How many of us, this latte sipper included, consider ourselves to be genuine self truth-tellers? Authentic Socratic life examiners. Thorough debunkers of our personal myths and folk tales. Honest to god brokers about our inner lives.

Observe, don’t absorb.

A technique, if I recall, a protective maneuver to slip the gravitational pull from the black hole of the narcissists in your life. Timely, to be sure, what with the former leader of the free world still in all our heads. How could he not be? Making headlines on a daily basis, for all the wrong reasons most of us would agree, but when your self-importance and aggrandizement is the mask you wear, there’s no such thing as bad publicity, as the saying goes.

Observe, don’t absorb indeed.

Unfortunately, a sticky presence. Like the proverbial gum at the bottom of your shoe. Not merely a glitch as many once hoped. The feature, not a bug.

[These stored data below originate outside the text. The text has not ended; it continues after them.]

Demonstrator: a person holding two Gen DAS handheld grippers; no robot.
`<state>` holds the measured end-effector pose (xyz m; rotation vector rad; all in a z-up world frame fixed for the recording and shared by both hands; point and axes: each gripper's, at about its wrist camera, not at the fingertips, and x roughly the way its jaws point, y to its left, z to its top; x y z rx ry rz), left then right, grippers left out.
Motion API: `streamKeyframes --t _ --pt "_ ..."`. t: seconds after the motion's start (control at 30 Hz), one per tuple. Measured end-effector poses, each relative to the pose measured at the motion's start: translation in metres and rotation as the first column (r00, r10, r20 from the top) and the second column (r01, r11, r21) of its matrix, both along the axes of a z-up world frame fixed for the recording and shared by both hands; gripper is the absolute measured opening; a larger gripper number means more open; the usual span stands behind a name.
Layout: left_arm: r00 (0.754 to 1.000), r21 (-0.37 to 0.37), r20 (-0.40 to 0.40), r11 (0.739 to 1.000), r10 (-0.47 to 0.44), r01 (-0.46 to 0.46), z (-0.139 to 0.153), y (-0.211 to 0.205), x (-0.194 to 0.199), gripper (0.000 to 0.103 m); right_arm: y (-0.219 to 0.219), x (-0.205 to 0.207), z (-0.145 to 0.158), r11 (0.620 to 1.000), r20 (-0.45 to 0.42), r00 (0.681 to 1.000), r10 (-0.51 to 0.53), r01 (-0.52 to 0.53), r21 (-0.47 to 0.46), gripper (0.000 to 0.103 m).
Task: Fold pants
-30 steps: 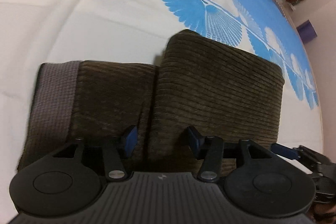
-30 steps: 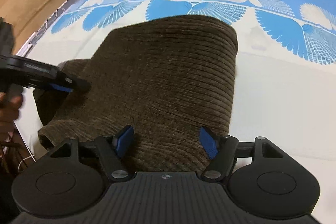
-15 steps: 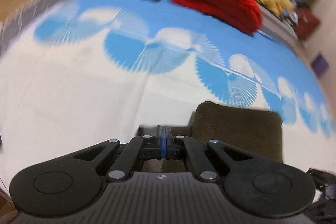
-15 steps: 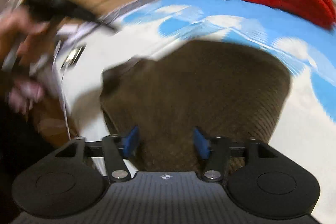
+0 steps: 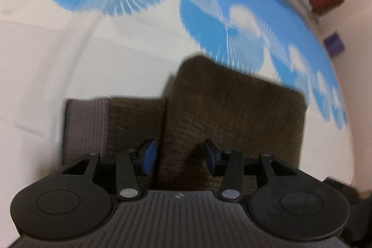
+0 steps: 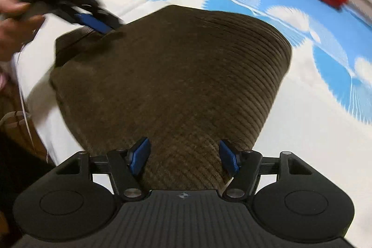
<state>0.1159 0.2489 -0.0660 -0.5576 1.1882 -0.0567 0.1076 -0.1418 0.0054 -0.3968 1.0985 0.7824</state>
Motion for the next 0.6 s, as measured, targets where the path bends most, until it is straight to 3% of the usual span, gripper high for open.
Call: streamKeyframes --t 0.1,0.13,0.17,0.27,0.37,0.5,0.53,0.57,0.6 --pt "0.997 0.095 -0.019 0.993 -0.071 0.072 -0.012 -0.023 0.01 0.041 -0.016 0.011 0.004 0.996 -0.064 0.996 -0.065 0.069 0.058 0.067" --pt "0.996 0.122 -0.017 0.989 -0.083 0.084 -0.01 -0.027 0.011 0.023 -0.02 0.017 0.005 0.991 -0.086 0.991 -0.1 0.106 0.077 0.067" --pt "0.997 0.122 -0.01 0.989 -0.081 0.081 -0.004 -0.026 0.01 0.016 -0.025 0.022 0.006 0.985 -0.097 0.985 -0.141 0.15 0.09 0.067" --pt "0.994 0.12 0.086 0.991 -0.063 0.052 0.039 -0.017 -0.004 0.015 -0.038 0.032 0.009 0.956 -0.101 0.962 -0.254 0.265 0.125 0.067" --pt "0.98 0.227 0.191 0.974 -0.06 0.015 0.081 -0.009 -0.032 0.016 -0.044 0.04 0.011 0.922 -0.118 0.935 -0.333 0.35 0.166 0.07" --pt "0.988 0.276 0.143 0.957 0.054 -0.092 0.076 0.029 -0.06 0.018 -0.044 0.041 0.005 0.888 -0.176 0.907 -0.383 0.414 0.201 0.081" --pt "0.99 0.262 0.119 0.959 0.082 -0.11 0.068 0.039 -0.062 0.032 -0.042 0.041 0.0 0.884 -0.197 0.901 -0.386 0.422 0.201 0.081" --pt "0.991 0.25 0.08 0.96 0.11 -0.127 0.056 0.048 -0.062 0.067 -0.04 0.042 -0.004 0.88 -0.216 0.896 -0.389 0.43 0.199 0.081" --pt "0.989 0.247 0.051 0.958 0.14 -0.148 0.046 0.056 -0.06 0.083 -0.038 0.043 -0.007 0.877 -0.239 0.889 -0.392 0.439 0.195 0.081"
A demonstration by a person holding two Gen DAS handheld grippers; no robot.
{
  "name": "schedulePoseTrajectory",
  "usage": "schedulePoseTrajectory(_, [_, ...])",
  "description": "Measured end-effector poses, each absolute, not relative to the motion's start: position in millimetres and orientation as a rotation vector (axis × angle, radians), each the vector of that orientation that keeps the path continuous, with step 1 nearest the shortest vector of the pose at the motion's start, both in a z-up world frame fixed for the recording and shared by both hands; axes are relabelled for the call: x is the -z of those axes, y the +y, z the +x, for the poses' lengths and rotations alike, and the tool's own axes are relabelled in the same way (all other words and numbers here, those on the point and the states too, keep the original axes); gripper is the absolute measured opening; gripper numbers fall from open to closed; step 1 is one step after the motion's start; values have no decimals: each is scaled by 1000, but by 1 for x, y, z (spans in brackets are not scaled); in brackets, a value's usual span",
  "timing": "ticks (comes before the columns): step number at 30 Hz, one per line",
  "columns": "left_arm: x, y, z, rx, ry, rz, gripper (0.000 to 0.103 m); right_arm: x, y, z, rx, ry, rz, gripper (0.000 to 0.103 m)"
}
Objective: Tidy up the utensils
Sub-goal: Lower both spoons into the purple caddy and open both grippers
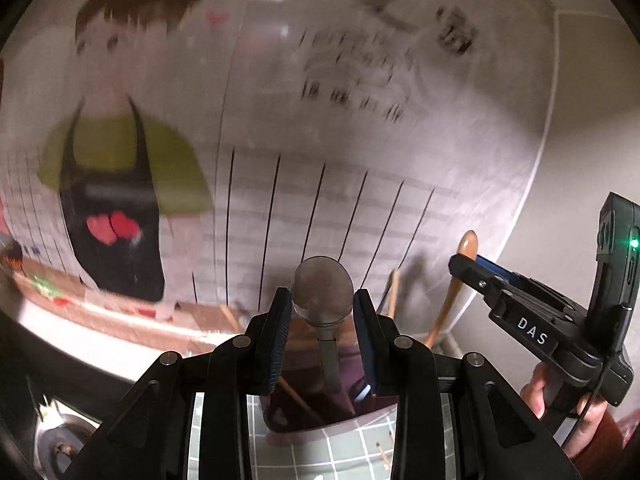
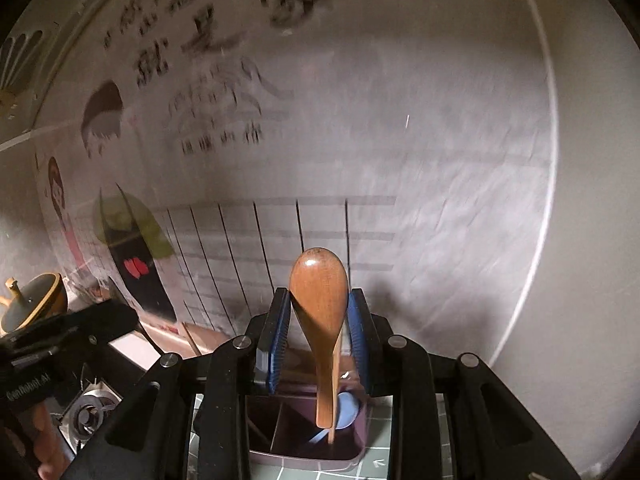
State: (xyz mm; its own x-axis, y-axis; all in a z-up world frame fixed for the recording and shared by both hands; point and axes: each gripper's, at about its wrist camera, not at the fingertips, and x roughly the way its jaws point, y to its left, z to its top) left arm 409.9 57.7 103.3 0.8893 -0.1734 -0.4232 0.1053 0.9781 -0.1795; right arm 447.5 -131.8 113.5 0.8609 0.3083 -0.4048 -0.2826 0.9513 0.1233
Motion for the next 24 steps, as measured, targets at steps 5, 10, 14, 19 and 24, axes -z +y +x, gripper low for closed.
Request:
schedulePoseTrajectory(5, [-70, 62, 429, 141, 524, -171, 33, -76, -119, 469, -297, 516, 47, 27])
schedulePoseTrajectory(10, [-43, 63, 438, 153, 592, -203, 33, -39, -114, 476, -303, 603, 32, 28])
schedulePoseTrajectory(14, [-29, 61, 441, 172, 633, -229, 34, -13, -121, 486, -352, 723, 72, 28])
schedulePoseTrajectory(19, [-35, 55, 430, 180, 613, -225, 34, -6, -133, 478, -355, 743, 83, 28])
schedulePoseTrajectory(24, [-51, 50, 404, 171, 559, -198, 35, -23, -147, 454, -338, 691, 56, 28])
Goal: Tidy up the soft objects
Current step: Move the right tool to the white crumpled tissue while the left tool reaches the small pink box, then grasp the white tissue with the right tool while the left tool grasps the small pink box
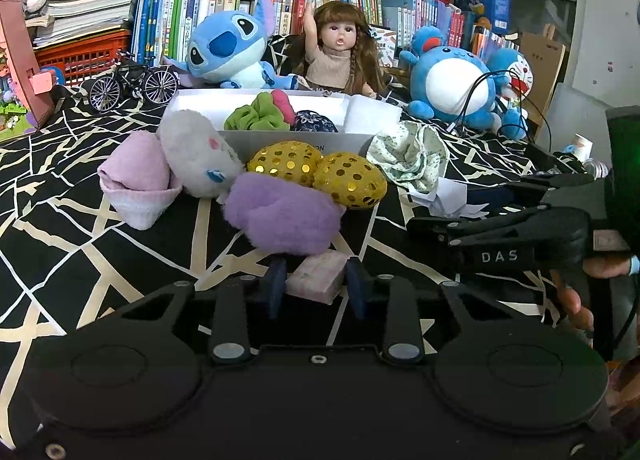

Perhaps emblematic of our age.

The Age of Narcissism.

Observe, don’t absorb.

After a couple generations indoctrinating the supremacy of the individual, the outcome could only be a collective narcissism if such a thing is possible. Solipsists, the lot of us. I think therefore it’s true. I think therefore I don’t care what you think. I think therefore it is.

A global pandemic certainly didn’t help matters.

Keep six feet apart.

No more than 6 person gatherings.

Wear a mask.

All forced into our own respective corners. Social lives severed. Social media fills the gap. The wider world of others at an enforced distance. Only me time now. Me, me, me.

Cloistered minds leading to closed minds.

A narcissist walks into a bar… The rest of the joke doesn’t matter.

Not mine. A retelling.

Observe, don’t absorb.

I see you but don’t hear you.

Competing realities. Each of us interpreting the shadows flickering on the cave walls, unable to even agree on the source of the images. Shadows as fact? The fire behind us? The sun in the sky above when we’re unchained and left free to wander outside?

There is no telling of hard truths when we can’t even agree on what truth is.

The narcissism, it’s coming from inside the house!

Observe, don’t absorb.

A legitimate act of mental self-defense gone awry in a world abounding with self-centred self-regard. No longer a protective mantra but a catchphrase for self-interest. Self. Self. Self.

In a world full of uncertainty, the self stands as the only thing one can be certain of. That’s just the Enlightenment talking, isn’t it? Who are we, the bastards of Voltaire, as a wise man referred to us, to argue? And it isn’t as if arguing will prove to be particularly fruitful anyway since we all refuse to let go or our own foregone conclusions.

Man concludes. Sitting alone at a four person coffee shop table. Arguing with himself.